WHAT NEEDS TO BE DONE. Copy the listing below exactly. Pictures stay out of it.

GIVEN MATERIAL.

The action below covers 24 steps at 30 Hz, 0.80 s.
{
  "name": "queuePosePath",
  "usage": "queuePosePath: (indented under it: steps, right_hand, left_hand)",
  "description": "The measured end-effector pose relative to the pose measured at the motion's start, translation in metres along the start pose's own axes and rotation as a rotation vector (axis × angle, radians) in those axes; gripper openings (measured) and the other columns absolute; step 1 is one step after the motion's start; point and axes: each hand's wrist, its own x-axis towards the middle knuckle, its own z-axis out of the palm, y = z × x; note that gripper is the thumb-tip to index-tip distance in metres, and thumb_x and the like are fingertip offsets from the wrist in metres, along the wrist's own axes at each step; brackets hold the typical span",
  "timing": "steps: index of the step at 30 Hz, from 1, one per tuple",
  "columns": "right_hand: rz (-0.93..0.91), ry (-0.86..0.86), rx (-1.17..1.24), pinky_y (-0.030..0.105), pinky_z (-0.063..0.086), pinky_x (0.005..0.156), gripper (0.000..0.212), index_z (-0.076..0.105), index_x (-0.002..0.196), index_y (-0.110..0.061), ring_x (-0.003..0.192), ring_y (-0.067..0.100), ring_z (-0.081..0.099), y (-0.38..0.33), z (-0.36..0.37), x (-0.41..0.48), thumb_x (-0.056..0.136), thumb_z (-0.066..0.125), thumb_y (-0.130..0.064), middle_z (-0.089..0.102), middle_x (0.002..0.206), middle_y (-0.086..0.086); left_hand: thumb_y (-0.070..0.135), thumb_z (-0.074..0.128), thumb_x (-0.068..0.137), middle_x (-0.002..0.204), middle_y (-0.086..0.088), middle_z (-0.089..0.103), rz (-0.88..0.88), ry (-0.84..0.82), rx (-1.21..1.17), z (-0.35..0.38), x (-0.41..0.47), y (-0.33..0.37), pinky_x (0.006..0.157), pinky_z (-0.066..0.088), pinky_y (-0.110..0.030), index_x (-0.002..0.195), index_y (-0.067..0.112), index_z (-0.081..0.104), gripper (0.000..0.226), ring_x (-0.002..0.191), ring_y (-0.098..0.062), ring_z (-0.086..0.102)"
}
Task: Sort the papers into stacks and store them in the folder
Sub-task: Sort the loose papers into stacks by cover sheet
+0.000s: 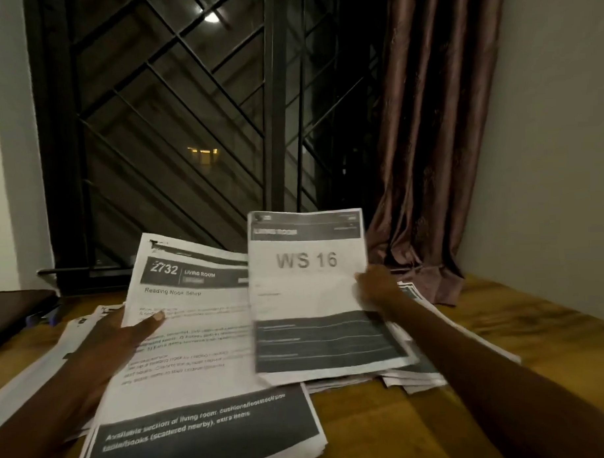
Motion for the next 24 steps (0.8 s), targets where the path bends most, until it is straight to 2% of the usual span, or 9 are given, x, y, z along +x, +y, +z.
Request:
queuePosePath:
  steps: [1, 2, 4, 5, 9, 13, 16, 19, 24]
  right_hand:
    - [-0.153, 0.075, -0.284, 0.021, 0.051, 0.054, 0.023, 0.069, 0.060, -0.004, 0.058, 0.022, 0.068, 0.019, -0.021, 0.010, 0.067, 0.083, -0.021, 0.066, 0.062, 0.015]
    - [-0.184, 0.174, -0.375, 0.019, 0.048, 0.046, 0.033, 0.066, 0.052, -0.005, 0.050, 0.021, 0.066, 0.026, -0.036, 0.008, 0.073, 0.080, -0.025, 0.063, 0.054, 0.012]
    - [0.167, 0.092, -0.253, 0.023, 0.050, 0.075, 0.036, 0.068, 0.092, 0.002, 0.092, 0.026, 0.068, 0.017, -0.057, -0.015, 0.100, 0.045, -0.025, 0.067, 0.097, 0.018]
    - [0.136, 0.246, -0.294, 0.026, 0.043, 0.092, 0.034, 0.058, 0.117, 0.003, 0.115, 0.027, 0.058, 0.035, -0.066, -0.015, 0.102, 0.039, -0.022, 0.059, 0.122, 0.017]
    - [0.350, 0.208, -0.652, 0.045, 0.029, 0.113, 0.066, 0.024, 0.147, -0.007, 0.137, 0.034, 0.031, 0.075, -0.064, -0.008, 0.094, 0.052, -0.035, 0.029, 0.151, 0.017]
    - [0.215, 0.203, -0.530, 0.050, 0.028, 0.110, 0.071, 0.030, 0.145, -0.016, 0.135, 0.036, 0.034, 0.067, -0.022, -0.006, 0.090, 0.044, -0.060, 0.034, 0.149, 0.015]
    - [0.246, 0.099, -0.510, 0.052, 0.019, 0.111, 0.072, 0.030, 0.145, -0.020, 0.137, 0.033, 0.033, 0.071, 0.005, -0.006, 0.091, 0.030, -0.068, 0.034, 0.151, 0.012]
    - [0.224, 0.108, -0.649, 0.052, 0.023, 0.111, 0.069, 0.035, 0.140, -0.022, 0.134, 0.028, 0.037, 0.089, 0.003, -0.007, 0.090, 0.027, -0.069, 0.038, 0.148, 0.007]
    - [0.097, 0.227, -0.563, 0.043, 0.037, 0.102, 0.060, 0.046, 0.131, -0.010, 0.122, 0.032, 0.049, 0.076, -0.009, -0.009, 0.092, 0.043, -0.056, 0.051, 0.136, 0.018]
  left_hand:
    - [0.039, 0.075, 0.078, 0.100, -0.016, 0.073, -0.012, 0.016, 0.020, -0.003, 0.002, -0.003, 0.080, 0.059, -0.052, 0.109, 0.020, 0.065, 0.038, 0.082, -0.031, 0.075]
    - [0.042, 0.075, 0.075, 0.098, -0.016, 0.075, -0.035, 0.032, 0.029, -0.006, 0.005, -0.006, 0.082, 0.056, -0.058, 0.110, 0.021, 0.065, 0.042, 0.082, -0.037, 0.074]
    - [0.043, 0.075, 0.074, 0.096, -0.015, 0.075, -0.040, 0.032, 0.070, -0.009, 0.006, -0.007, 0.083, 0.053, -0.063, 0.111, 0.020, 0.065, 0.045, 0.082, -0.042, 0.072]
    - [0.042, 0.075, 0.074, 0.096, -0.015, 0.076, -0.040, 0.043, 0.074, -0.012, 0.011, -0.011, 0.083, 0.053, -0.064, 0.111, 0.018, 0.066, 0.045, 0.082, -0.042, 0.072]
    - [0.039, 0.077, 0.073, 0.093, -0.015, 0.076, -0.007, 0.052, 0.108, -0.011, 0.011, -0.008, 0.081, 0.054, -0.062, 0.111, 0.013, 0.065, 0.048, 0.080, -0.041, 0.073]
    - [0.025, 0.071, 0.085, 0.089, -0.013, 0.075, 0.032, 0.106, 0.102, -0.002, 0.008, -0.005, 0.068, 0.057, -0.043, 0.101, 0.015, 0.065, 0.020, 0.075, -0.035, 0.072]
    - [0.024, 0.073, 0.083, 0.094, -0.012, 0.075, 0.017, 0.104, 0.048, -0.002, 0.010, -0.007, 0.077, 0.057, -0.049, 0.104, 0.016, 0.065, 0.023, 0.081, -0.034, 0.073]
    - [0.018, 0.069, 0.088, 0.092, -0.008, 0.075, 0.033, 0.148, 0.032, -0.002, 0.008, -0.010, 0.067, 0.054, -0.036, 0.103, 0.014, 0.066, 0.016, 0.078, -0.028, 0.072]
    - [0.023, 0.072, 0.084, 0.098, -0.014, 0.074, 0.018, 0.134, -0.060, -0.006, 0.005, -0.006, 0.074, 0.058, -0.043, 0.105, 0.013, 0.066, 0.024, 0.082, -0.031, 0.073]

REPLY TO THE TASK.
The action below covers 24 steps at 30 Hz, 0.80 s.
{
  "name": "queuePosePath",
  "usage": "queuePosePath: (indented under it: steps, right_hand, left_hand)",
  "description": "The measured end-effector pose relative to the pose measured at the motion's start, translation in metres along the start pose's own axes and rotation as a rotation vector (axis × angle, radians) in those axes; gripper openings (measured) and the other columns absolute; step 1 is one step after the motion's start; point and axes: each hand's wrist, its own x-axis towards the middle knuckle, its own z-axis out of the palm, y = z × x; note that gripper is the thumb-tip to index-tip distance in metres, and thumb_x and the like are fingertip offsets from the wrist in metres, along the wrist's own axes at each step; brackets hold the typical span",
  "timing": "steps: index of the step at 30 Hz, from 1, one per tuple",
  "columns": "right_hand: rz (-0.93..0.91), ry (-0.86..0.86), rx (-1.17..1.24), pinky_y (-0.030..0.105), pinky_z (-0.063..0.086), pinky_x (0.005..0.156), gripper (0.000..0.212), index_z (-0.076..0.105), index_x (-0.002..0.196), index_y (-0.110..0.061), ring_x (-0.003..0.192), ring_y (-0.067..0.100), ring_z (-0.081..0.099), y (-0.38..0.33), z (-0.36..0.37), x (-0.41..0.48), thumb_x (-0.056..0.136), thumb_z (-0.066..0.125), thumb_y (-0.130..0.064), middle_z (-0.089..0.102), middle_x (0.002..0.206), middle_y (-0.086..0.086); left_hand: thumb_y (-0.070..0.135), thumb_z (-0.074..0.128), thumb_x (-0.068..0.137), middle_x (-0.002..0.204), middle_y (-0.086..0.088), middle_z (-0.089..0.103), rz (-0.88..0.88), ry (-0.84..0.82), rx (-1.21..1.17), z (-0.35..0.38), x (-0.41..0.47), y (-0.33..0.37), pinky_x (0.006..0.157), pinky_z (-0.066..0.088), pinky_y (-0.110..0.030), index_x (-0.002..0.195), index_y (-0.067..0.112), index_z (-0.081..0.104), gripper (0.000..0.226), ring_x (-0.002..0.191), ring_y (-0.098..0.062), ring_z (-0.086..0.102)"
}
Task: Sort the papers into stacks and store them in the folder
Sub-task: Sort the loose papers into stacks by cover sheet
+0.000s: 
Motion for the next 24 steps (0.8 s), targets where the path bends most, until it is straight to 2% of the usual span, or 9 are given, x, y, z along +x, +y, +z.
Request:
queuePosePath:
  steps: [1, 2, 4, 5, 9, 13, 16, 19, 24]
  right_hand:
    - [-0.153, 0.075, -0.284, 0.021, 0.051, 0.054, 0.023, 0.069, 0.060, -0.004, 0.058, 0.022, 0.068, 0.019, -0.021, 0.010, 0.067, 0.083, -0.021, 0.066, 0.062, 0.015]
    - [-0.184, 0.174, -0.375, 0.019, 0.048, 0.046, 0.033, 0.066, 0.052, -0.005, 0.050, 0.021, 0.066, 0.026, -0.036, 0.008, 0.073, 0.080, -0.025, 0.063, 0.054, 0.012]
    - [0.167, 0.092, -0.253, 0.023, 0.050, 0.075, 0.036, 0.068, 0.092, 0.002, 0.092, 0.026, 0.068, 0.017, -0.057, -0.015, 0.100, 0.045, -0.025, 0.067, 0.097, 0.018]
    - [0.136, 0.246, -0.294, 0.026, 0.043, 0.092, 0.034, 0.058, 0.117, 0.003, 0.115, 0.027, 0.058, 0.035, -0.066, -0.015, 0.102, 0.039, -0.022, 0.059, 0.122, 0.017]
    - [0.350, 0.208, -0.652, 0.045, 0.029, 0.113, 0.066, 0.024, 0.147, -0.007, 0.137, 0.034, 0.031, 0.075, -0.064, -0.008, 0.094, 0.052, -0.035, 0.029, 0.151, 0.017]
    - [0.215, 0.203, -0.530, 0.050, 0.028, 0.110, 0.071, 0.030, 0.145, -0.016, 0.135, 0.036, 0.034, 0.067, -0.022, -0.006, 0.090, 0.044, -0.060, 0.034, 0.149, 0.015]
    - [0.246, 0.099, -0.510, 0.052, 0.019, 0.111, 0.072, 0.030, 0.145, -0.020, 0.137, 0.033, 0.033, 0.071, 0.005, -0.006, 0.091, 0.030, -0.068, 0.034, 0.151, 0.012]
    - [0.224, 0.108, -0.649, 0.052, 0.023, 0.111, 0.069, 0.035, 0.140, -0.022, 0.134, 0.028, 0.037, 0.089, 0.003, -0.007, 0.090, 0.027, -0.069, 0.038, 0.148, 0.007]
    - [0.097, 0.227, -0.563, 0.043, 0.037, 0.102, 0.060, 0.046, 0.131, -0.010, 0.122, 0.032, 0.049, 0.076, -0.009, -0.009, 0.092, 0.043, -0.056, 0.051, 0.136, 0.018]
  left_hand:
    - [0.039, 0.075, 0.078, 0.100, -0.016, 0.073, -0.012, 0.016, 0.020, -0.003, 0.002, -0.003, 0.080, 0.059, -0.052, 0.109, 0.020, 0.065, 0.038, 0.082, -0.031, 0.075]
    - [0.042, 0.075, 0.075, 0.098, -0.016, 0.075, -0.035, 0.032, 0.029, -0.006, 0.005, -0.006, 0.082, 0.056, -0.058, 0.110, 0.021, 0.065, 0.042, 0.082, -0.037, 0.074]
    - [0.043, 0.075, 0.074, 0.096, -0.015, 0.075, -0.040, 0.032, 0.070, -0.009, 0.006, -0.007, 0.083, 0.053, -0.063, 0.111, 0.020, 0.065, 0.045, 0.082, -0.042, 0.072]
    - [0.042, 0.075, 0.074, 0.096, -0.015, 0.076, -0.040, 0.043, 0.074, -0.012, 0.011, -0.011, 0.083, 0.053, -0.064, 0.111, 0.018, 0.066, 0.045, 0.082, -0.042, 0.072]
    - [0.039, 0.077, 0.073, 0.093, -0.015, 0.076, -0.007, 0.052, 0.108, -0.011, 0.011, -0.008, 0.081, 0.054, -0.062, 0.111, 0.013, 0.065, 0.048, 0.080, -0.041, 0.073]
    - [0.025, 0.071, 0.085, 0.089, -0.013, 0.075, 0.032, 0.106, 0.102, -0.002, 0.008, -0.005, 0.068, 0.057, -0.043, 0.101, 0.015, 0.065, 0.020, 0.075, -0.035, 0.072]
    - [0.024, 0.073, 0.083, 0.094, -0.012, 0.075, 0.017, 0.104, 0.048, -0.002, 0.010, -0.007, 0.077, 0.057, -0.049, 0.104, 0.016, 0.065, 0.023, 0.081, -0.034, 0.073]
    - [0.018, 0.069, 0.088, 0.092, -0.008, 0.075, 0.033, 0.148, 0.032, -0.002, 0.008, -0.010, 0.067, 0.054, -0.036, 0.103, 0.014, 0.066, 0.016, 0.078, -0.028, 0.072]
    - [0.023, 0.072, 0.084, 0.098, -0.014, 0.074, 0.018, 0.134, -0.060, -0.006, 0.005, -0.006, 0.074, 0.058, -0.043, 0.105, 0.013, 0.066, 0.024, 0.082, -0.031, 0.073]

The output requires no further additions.